Outro ponto favorável é que o prazo médio do estoque dos títulos públicos ficou mais longo, subindo de 28,8 meses para 29,5 meses, embora a parcela desses títulos com vencimento a curto prazo (12 meses) ainda corresponda a 38,4% do total, o que demonstra que o perfil da dívida ainda é ruim. Ou seja, houve progresso na capacidade de o país honrar seus compromissos internos, mas este ainda foi insuficiente.

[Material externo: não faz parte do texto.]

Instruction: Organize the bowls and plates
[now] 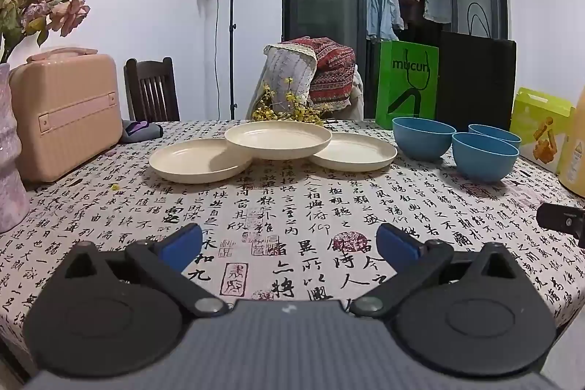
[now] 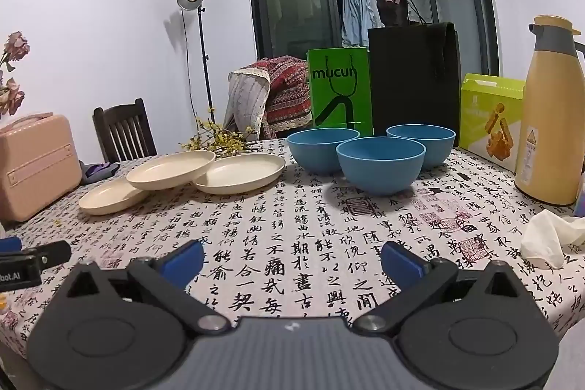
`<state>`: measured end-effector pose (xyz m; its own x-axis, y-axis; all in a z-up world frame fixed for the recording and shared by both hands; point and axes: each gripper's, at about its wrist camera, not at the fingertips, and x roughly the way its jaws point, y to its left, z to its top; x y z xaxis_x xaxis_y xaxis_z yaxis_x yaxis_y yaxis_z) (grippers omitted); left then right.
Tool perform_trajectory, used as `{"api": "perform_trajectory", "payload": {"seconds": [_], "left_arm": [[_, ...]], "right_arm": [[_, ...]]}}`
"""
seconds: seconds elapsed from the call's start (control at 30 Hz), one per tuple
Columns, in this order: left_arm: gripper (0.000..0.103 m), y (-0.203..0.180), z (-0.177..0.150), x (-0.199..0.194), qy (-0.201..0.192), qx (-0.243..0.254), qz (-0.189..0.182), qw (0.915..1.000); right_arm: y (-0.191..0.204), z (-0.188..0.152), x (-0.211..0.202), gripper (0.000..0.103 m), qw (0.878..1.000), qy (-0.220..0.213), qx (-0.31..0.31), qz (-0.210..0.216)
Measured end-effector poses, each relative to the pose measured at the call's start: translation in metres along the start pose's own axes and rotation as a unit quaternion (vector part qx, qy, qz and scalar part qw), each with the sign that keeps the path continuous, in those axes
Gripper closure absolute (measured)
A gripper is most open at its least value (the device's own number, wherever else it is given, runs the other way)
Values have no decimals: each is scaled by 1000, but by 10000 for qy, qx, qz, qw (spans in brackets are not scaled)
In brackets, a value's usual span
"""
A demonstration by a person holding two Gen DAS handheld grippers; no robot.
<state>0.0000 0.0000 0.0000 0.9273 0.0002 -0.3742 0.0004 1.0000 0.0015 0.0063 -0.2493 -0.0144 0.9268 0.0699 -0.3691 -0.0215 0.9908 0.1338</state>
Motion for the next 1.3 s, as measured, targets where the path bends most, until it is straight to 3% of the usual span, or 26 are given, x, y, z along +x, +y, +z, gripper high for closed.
{"api": "perform_trajectory", "payload": {"seconds": [1.13,1.3], "left_arm": [[0,2,2,-5,-225,221,115,9994],[0,4,3,-5,-112,89,62,9999]], "right_arm": [[0,1,-2,0,10000,-20,-16,5],[0,1,-2,0,10000,-19,-11,11]]}}
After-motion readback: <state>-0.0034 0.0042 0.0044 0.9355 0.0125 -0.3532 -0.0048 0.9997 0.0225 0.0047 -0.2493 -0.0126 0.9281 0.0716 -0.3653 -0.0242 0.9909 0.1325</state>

O que choca, entretanto, é que esse pequeno avanço foi conseguindo num país que pratica uma das maiores tributações do mundo, cerca de 38% do PIB, o que significa uma arrecadação de aproximadamente R$1 bilhão por dia. E esse valor não está sendo suficiente nem para permitir uma redução mais expressiva da dívida, nem para fazer os investimentos necessários ao nosso desenvolvimento. Isto significa que essa fortuna está sendo, sobretudo, gasta para cobrir as despesas correntes, grande parte da quais relativas aos custos de operação do próprio governo. É como se tivéssemos que sustentar uma corte que se preocupa apenas com ela mesma, pouco se importando com os que a mantêm. É, amigos, estamos precisando de um choque de gestão. Um grande choque de gestão.


















Bruno Kaneoya on March 20th, 2006 at 9:28 am
Oi Cris
realmente, o Brasil precisa deste safanão.
Obviamente também falei sobre Brasil.
Mas o fator da dívida interna, para os brasileiros leigos, não quer dizer muita coisa. A famosa é a dívida externa, esta que já não é mais problema. Infelizmente (ou felizmente) não existe mágica. O dinheiro sai de algum lugar para ir para outro e pronto.